EXERCISE DETAILS: Work through the records below and copy every line that includes "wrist".

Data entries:
****************************************
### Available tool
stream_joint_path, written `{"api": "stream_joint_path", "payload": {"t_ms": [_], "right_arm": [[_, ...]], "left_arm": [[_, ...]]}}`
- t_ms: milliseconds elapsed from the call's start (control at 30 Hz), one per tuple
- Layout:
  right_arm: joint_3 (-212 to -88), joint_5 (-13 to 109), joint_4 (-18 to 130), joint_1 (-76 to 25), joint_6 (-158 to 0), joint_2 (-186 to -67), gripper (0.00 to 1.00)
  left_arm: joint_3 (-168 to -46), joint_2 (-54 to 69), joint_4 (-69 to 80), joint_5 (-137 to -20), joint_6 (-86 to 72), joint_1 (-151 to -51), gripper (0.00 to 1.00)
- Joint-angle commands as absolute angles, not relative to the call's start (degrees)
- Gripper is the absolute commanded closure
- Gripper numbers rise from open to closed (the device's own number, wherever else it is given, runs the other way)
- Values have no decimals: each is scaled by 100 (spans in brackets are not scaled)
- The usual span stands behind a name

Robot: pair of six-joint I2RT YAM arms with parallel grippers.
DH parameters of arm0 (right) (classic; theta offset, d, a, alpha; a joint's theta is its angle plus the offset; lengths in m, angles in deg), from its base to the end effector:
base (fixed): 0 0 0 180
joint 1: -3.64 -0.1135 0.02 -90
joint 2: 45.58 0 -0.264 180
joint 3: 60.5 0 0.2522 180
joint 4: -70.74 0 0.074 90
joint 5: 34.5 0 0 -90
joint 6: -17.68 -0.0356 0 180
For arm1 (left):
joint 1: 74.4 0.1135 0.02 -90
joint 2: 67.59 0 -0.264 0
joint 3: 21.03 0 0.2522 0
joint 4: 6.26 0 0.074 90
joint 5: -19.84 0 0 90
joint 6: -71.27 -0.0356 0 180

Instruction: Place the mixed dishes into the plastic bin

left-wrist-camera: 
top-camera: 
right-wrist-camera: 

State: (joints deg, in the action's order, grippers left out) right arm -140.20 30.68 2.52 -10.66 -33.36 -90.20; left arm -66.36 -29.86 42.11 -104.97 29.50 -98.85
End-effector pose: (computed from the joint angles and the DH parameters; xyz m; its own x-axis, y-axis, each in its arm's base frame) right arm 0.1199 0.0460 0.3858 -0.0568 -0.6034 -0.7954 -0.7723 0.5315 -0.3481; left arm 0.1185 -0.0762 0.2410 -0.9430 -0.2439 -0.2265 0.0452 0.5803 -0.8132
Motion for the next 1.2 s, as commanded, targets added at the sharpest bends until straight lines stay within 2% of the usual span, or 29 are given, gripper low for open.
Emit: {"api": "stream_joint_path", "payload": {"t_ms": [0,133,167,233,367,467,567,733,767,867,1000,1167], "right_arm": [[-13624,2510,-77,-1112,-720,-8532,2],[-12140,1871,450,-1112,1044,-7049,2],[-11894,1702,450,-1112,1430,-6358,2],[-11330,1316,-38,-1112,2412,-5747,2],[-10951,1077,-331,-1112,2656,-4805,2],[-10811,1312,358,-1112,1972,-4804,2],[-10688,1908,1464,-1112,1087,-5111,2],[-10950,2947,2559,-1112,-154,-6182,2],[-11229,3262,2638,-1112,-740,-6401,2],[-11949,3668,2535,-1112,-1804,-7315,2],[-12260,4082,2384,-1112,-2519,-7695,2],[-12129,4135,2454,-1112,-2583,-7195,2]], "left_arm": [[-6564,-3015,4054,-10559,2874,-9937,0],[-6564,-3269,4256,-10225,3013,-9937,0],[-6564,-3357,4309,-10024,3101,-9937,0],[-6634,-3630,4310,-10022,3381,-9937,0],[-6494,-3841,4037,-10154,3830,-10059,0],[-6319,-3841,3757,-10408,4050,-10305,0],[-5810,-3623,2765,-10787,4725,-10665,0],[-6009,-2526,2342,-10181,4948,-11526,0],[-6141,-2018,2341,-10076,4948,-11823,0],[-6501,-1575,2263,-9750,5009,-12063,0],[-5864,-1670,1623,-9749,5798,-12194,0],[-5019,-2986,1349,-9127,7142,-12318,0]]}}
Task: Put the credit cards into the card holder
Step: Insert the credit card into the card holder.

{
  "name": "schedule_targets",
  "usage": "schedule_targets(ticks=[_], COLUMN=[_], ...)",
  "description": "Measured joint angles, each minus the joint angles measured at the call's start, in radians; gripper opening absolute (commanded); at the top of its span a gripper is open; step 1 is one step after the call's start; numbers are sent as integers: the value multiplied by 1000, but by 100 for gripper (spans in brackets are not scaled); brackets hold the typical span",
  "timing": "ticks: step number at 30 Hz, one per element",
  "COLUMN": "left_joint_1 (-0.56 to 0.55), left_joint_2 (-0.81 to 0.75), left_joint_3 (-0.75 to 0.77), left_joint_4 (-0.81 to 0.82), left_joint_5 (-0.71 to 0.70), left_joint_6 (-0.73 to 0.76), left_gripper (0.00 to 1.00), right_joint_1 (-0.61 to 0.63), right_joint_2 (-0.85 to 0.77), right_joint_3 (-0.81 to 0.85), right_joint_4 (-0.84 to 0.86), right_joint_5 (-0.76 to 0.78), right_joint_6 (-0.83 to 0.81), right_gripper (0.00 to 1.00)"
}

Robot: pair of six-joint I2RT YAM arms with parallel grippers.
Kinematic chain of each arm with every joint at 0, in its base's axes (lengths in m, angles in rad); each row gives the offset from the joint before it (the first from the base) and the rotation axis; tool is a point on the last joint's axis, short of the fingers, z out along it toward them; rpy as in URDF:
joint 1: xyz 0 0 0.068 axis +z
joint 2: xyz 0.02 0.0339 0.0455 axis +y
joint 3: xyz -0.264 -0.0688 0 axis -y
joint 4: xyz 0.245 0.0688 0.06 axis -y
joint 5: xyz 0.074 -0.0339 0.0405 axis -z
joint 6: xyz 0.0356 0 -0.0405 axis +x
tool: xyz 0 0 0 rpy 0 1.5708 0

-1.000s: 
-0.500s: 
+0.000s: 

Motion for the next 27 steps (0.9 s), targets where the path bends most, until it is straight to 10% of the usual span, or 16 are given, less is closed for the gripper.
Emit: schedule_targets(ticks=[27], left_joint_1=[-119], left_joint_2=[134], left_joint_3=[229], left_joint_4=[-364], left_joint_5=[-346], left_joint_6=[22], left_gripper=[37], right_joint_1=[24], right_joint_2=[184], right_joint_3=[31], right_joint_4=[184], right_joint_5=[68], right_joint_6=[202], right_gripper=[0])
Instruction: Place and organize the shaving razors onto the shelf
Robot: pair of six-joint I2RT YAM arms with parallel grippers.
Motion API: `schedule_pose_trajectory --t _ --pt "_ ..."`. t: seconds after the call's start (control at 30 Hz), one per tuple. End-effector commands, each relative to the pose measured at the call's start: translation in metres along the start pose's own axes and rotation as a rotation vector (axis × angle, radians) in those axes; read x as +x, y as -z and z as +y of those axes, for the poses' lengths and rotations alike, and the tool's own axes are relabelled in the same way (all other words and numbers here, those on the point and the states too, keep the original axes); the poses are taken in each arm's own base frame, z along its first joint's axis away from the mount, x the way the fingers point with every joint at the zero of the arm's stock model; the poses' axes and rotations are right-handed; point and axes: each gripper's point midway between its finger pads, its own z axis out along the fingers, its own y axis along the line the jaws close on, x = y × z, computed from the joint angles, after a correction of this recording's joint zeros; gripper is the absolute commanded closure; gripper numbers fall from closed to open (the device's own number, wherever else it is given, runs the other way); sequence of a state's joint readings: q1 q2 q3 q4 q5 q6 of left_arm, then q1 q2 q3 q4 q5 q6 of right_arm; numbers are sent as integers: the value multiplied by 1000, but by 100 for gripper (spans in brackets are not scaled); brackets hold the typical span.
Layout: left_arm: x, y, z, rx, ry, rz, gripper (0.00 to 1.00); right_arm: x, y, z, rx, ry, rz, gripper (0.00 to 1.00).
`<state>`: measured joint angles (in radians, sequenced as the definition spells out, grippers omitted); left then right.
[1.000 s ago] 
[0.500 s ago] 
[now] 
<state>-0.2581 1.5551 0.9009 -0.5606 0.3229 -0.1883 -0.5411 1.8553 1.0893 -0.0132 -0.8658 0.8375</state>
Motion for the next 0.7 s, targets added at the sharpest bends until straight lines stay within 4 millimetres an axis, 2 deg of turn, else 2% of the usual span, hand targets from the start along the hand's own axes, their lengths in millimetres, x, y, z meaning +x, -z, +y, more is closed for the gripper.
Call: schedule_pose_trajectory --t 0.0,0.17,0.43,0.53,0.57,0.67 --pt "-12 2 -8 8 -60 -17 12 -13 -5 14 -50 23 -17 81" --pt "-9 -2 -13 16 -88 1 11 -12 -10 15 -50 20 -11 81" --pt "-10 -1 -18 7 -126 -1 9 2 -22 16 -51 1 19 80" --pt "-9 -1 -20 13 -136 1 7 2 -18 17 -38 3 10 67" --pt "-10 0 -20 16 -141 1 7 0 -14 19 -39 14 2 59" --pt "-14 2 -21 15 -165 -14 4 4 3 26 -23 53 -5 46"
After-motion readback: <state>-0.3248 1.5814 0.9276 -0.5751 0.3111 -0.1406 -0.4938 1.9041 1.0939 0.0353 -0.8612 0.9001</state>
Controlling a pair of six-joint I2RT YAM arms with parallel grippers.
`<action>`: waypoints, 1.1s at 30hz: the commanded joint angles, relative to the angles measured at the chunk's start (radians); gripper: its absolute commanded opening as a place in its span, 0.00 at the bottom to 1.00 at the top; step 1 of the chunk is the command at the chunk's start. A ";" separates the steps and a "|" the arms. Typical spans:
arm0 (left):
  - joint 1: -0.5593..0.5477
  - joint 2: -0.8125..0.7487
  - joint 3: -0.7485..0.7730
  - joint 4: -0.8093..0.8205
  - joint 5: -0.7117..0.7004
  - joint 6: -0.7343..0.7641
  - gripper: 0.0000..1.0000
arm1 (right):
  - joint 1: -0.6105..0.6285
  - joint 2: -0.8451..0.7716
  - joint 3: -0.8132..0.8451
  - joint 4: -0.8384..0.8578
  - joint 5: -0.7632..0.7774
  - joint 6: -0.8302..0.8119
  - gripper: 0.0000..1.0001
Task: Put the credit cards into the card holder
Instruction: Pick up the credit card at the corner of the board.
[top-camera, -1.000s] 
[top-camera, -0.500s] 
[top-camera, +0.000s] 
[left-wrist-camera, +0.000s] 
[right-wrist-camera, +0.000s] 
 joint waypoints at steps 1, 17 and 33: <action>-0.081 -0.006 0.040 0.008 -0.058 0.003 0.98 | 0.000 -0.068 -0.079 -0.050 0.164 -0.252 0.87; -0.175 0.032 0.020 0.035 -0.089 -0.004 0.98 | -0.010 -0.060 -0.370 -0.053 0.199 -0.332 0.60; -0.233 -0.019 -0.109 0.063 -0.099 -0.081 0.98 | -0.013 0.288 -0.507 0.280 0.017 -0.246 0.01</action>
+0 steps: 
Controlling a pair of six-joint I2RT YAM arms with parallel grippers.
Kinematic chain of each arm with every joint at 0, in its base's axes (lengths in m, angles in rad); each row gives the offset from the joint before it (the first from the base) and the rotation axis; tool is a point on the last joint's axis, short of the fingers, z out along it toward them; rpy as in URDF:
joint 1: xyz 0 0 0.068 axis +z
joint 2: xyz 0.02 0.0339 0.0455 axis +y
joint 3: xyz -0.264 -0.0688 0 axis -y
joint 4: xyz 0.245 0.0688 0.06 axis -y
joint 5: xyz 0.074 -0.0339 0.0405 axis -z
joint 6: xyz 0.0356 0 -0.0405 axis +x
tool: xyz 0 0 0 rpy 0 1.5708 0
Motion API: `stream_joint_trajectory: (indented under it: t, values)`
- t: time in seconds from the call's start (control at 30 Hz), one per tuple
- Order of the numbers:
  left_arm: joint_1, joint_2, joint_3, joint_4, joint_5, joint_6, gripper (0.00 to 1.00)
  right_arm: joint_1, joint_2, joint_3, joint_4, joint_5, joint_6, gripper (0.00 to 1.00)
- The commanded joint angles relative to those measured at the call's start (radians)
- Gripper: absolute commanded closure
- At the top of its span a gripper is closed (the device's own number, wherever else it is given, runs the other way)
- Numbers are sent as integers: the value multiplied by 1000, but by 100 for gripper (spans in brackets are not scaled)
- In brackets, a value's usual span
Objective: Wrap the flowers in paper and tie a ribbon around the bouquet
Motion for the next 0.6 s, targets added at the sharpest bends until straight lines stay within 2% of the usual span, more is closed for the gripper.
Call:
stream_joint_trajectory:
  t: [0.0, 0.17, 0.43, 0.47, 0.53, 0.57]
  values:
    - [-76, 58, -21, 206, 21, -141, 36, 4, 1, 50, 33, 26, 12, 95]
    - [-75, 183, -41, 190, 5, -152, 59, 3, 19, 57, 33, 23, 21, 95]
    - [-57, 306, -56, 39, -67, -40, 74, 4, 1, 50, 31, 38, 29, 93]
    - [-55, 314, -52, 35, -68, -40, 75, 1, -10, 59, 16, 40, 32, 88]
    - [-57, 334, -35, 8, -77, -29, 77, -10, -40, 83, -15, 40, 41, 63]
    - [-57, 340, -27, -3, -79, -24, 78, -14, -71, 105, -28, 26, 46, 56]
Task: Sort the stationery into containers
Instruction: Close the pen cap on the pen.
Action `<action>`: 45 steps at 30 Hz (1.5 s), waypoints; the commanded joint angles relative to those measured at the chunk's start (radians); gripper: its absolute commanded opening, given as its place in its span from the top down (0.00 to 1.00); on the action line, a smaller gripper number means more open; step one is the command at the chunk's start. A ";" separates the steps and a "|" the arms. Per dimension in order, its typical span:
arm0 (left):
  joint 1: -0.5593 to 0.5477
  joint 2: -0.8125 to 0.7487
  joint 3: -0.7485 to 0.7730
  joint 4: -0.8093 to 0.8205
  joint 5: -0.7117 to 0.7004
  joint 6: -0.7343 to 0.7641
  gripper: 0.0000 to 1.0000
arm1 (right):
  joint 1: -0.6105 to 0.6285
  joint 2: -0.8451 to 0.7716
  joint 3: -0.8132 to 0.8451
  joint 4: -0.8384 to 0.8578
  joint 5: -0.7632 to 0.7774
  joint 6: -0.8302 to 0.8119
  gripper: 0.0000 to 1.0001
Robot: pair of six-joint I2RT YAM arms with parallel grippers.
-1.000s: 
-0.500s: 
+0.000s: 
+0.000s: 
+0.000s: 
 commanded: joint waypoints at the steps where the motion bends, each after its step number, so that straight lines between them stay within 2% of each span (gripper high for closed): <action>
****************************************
RESULT OF THIS EXERCISE:
left-wrist-camera: 
right-wrist-camera: 
[left-wrist-camera, +0.000s] 
[right-wrist-camera, +0.000s] 

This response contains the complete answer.